From the entries below, retype only the lines from the one with "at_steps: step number" through the one with "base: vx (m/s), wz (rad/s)", exactly as written.

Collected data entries
--- START ---

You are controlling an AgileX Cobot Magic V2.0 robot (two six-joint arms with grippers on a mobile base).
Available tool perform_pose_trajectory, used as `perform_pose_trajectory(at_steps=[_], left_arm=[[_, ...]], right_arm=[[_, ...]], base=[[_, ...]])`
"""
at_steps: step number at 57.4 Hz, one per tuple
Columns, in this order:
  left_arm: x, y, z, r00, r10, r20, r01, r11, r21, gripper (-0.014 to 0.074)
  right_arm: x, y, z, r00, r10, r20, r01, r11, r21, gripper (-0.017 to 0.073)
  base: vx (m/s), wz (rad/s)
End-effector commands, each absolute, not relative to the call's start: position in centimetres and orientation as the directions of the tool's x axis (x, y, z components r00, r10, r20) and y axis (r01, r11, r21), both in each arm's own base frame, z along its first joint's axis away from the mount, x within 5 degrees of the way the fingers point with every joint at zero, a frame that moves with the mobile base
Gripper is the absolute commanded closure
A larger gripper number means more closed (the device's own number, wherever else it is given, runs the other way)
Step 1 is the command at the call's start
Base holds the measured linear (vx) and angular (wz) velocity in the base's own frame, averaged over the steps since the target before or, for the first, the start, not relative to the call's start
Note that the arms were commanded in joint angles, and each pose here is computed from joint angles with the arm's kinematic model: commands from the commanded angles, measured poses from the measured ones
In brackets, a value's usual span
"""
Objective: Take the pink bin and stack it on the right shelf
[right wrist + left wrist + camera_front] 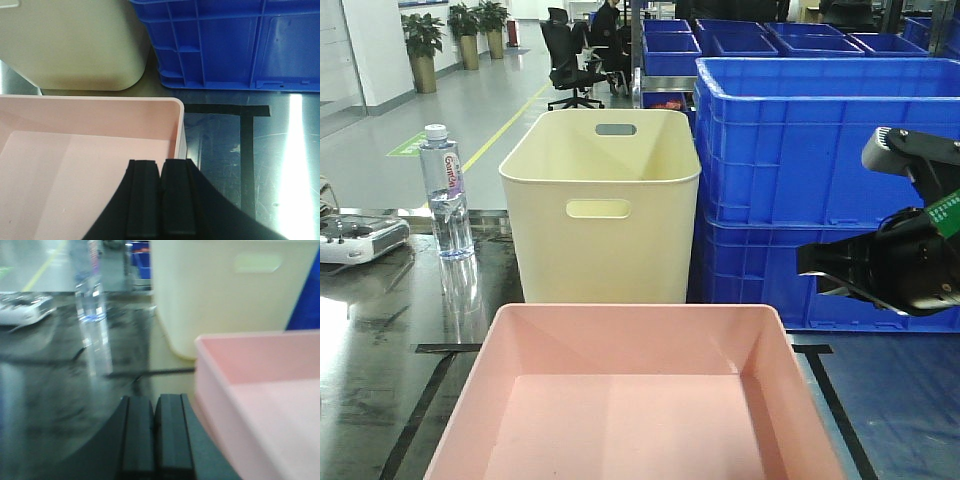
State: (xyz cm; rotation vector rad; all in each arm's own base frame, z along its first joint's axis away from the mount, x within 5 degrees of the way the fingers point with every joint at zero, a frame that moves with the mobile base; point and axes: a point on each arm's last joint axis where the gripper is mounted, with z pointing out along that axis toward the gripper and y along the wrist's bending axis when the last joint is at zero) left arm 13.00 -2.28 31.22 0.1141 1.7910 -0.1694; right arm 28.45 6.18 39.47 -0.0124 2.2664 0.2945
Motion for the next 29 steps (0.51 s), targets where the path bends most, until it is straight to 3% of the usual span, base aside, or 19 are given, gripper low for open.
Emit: perform_pose_trajectory(at_steps=[1,15,22,29], left_arm=[[11.2,-1.3,29.7,-0.129,0.031,-0.991,0.12,0.993,0.015,0.0595],[6.7,-0.3,22.3,-0.076,0.041,-0.996,0.048,0.998,0.037,0.0595],[5.4,-0.3,20.2,0.006,0.035,-0.999,0.045,0.998,0.036,0.0595],[5.7,-0.3,19.2,-0.021,0.037,-0.999,0.045,0.998,0.036,0.0595]], right_arm=[[28.0,5.9,41.9,-0.55,0.109,-0.828,-0.125,0.969,0.211,0.0572],[28.0,5.9,41.9,-0.55,0.109,-0.828,-0.125,0.969,0.211,0.0572],[28.0,5.9,41.9,-0.55,0.109,-0.828,-0.125,0.969,0.211,0.0572],[28.0,5.9,41.8,-0.555,0.108,-0.825,-0.124,0.97,0.211,0.0572]], base=[[0.0,0.0],[0.0,0.0],[0.0,0.0],[0.0,0.0]])
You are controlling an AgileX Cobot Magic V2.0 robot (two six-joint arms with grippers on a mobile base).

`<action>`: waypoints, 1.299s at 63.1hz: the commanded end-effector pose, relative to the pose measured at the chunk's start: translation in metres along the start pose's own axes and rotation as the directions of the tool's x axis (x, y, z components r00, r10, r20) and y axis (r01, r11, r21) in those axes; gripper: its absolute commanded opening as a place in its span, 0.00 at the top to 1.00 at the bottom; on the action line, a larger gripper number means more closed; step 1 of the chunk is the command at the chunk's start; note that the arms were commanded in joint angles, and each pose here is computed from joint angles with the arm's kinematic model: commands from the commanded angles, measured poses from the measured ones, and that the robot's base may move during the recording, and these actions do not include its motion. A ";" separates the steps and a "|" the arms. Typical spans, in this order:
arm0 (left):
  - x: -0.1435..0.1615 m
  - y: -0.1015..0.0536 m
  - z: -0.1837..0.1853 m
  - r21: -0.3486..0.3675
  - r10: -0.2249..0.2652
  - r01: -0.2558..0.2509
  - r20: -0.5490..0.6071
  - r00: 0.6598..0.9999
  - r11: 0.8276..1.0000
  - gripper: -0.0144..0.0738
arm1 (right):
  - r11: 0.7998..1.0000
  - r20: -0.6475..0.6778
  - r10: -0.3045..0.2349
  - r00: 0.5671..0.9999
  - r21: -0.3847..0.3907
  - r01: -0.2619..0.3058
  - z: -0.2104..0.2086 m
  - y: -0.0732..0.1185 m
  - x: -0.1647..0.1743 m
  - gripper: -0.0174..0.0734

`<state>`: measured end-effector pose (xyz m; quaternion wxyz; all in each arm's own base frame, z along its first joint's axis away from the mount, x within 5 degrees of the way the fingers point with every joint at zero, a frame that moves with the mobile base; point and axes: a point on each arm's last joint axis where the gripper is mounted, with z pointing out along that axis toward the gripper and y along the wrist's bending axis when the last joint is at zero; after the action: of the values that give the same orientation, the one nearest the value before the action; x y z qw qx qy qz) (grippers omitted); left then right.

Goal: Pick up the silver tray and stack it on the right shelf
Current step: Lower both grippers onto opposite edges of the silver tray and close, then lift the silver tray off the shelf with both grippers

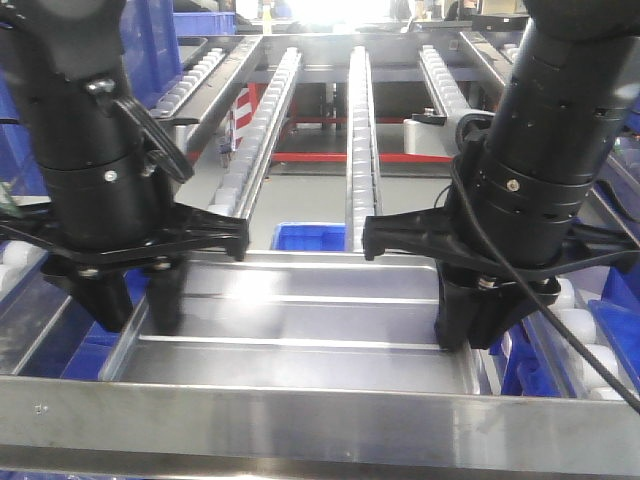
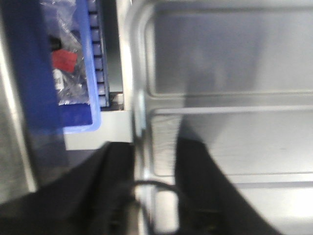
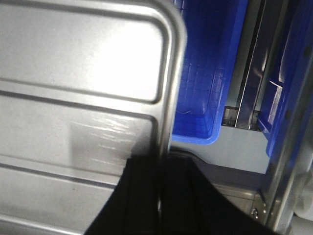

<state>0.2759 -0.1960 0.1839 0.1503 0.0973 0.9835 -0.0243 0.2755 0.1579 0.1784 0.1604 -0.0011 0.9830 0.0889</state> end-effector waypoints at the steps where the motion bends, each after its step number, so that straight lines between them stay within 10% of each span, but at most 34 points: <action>1: -0.010 -0.004 -0.016 0.047 -0.019 0.015 0.083 0.996 0.999 0.90 | 0.999 0.086 -0.024 0.996 -0.036 0.027 -0.017 0.005 -0.012 0.74; 82: -0.016 -0.016 -0.186 0.136 -0.015 -0.031 0.325 0.946 0.990 0.94 | 0.996 0.273 -0.042 0.961 -0.059 0.061 -0.172 -0.005 -0.006 0.75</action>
<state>0.2375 -0.2000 0.3411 0.2539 0.1065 0.9589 -0.0688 0.2281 0.1238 0.3183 0.2468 -0.0089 0.9641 0.0972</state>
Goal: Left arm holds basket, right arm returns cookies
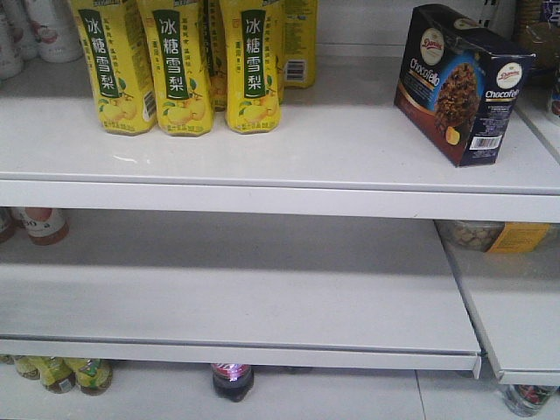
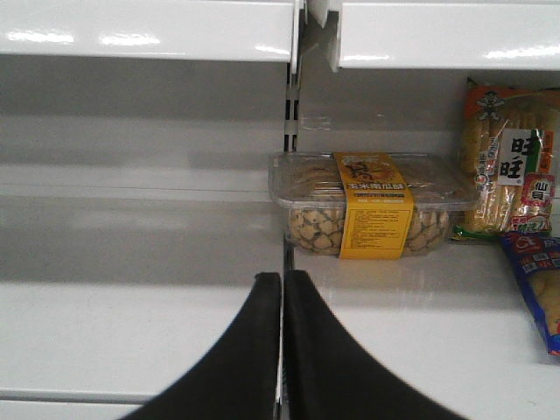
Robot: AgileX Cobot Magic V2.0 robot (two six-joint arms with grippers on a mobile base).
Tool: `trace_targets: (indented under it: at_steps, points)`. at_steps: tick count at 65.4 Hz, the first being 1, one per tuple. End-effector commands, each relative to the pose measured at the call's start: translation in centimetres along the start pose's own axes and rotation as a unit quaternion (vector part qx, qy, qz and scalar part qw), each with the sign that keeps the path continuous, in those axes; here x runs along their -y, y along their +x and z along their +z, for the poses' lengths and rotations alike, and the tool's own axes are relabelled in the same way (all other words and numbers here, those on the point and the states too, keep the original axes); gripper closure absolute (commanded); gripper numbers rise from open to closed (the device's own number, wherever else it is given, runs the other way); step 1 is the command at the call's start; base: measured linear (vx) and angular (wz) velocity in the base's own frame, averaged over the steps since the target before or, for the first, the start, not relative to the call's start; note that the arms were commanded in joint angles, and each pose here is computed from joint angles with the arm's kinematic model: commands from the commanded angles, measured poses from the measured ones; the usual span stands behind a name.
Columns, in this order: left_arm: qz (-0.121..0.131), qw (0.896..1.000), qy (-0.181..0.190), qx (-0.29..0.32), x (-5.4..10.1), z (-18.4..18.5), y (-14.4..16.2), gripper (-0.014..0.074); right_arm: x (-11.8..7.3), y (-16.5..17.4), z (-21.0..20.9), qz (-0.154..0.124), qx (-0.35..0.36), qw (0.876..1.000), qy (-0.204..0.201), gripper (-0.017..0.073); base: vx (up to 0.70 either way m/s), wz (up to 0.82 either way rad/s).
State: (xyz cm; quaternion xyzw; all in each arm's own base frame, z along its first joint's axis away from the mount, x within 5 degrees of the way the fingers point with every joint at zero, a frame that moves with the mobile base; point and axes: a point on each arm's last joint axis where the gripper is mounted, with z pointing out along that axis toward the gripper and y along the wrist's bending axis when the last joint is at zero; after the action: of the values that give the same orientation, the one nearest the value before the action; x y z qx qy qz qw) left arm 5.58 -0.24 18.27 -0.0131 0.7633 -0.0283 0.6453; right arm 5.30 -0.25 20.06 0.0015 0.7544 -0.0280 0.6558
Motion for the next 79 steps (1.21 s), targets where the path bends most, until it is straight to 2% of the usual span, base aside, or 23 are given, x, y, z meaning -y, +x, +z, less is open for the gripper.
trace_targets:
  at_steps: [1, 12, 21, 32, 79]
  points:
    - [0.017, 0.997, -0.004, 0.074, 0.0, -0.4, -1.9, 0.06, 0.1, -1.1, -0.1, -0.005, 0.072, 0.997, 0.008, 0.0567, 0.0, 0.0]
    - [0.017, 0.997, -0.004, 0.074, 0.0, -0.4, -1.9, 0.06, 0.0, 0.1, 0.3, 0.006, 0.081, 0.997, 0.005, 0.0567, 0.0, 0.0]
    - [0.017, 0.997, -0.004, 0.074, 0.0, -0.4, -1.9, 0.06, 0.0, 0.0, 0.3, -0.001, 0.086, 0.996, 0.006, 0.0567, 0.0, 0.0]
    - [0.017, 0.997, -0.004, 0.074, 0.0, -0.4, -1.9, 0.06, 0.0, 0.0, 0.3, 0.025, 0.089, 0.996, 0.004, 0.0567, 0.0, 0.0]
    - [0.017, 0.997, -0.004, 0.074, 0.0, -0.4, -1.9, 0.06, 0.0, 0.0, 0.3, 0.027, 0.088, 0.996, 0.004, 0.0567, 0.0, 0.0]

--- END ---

Your solution:
at_steps: step number at 57.4 Hz, one per tuple
Columns, in this order:
  left_arm: x, y, z, r00, r10, r20, r01, r11, r21, gripper (-0.014 to 0.074)
  right_arm: x, y, z, r00, r10, r20, r01, r11, r21, gripper (-0.017 to 0.073)
  base: vx (m/s), wz (rad/s)

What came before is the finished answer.